Your objective:
Please reproduce all of the data below exactly, leaving each picture out.

Data items:
== == ==

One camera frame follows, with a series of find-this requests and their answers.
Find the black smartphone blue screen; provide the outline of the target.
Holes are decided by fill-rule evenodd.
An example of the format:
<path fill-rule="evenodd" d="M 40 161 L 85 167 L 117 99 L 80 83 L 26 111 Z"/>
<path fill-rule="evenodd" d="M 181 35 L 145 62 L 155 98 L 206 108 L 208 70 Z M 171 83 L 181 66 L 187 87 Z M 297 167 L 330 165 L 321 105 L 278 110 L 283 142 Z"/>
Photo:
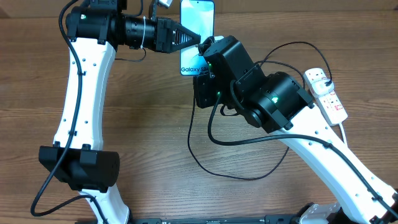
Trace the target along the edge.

== == ==

Expected answer:
One camera frame follows, with a series of find-this requests and their answers.
Find the black smartphone blue screen; provide the outline of the target.
Holes are decided by fill-rule evenodd.
An example of the format:
<path fill-rule="evenodd" d="M 40 161 L 85 167 L 117 99 L 80 83 L 26 111 Z"/>
<path fill-rule="evenodd" d="M 181 35 L 145 62 L 155 98 L 206 108 L 208 70 Z M 171 83 L 181 66 L 187 87 Z M 297 167 L 330 165 L 321 105 L 278 110 L 283 142 Z"/>
Photo:
Trace the target along the edge.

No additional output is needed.